In the Pacific Northwest, only a handful of dinosaurs patrol the gray wasteland. An Ankylosaurus, severely weakened by hunger, is searching for food. All it can find is a small bush. But even that won't come without a fight. A Triceratops roars at the Ankylosaurus. Suddenly, a T. rex appears. It roars at the herbivores. Then it kills the Triceratops. The Ankylosaurus tries to defend itself with its heavy tail club, but it's too weak to fight. The Tyrannosaurus flips the Ankylosaurus over and bites its soft underbelly, killing it. Then the Tyrannosaurus collapses from hunger. It falls on the Triceratops' horn and is impaled by it after tripping over the Ankylosaurus.
In Mexico, the first region to be hit by the asteroid, life still remains. Buried in the cool ground inside its egg, an Alamosaurus baby has survived. And so has an adult Alamosaurus. All around the world, small handfuls of dinosaurs try to start over. But their species are already considered extinct. In order to survive, any species needs to maintain a critical mass of population. If it falls below that threshold, then there's no way to climb back from certain extinction.

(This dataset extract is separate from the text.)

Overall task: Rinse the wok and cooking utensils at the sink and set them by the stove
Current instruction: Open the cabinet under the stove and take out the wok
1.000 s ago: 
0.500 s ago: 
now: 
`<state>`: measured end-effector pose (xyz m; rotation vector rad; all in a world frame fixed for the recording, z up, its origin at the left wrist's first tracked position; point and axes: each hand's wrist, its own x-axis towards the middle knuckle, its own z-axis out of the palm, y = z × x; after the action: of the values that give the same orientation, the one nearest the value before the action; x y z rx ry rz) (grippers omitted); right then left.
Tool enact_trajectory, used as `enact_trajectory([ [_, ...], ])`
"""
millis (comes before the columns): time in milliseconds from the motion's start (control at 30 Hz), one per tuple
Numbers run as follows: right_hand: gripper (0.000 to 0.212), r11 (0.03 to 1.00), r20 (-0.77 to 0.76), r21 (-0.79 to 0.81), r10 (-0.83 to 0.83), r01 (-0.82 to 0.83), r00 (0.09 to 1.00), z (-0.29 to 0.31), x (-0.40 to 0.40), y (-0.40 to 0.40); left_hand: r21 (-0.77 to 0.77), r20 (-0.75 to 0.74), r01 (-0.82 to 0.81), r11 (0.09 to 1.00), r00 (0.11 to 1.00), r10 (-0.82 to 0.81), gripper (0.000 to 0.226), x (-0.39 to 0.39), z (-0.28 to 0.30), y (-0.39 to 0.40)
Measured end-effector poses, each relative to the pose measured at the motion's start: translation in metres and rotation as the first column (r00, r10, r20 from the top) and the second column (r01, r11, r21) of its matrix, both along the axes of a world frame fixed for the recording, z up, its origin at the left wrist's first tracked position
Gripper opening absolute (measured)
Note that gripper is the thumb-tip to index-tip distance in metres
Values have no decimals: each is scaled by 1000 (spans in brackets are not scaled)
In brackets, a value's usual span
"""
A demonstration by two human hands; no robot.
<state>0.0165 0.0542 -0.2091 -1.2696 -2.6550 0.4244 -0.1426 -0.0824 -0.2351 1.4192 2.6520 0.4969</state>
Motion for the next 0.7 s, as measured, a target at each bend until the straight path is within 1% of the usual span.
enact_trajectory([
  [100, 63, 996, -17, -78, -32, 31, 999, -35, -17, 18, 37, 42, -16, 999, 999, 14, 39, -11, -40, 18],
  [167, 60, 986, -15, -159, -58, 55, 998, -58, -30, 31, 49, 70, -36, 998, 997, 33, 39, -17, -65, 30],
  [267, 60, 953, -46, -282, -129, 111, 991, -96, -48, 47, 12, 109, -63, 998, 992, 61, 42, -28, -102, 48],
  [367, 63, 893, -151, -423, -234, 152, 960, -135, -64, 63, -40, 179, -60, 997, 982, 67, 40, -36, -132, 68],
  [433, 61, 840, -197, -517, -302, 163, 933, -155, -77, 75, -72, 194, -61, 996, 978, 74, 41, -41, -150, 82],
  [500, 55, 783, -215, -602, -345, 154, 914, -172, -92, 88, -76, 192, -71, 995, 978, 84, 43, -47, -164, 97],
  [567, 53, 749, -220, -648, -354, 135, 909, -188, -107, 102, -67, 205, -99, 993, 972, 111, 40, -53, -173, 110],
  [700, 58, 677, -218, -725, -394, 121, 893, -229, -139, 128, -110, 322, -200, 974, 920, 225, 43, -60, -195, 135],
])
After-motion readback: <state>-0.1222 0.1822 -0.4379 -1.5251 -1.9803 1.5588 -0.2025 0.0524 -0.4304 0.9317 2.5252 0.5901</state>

But life on Earth is not completely destroyed. Out of the ruins, nature starts over. A group of animals that have long been limited in success by the dinosaurs now become the new rulers of the Earth: mammals. Eventually, they multiply and diversify. 10,000 species explode across the planet. And one species, humans, branches off from its relatives and comes down from the trees. They walk on two legs, evolve bigger brains, and eventually, they rule the planet. They build cities that touch the sky, vehicles that can leave the planet, and weapons that can destroy it.
In the end, the narrator says that humans would never have existed if a chance collision in space 150 million years ago had not occurred, sending an asteroid hurtling towards Earth and dooming the dinosaurs to extinction.
Inaccuracies
- There is no evidence for a collision of meteorites. Meteorites tend to break up as they enter the atmosphere
- Troodon mongoliensis didn't live at the end of the age of dinosaurs. It lived in earlier stages of the Late Cretaceous.
- Charonosaurus wasn't discovered in Mongolia. It lived in northeastern China. It was found on the southern bank of the Amur River, on the border with Siberia.
Trivia
- The dinosaur models used here are the same as those used in Clash of the Dinosaurs. The Parasaurolophus was used for the Charonosaurus, the Deinonychus was used for Saurornithoides, and the Sauroposeidon model was used for Alamosaurus. The same Tyrannosaurus, Triceratops, Ankylosaurus, and Quetzalcoatlus models were also used.
- It is never shown how the female Quetzalcoatlus dies. However, she is last seen flying away from the tsunami, so it is presumed that she was killed by the tsunami.
- When the narrator explains that the air temperature is hot enough to boil away the water in the Alamosaurus' skin, water is seen flying off the dinosaurs' necks.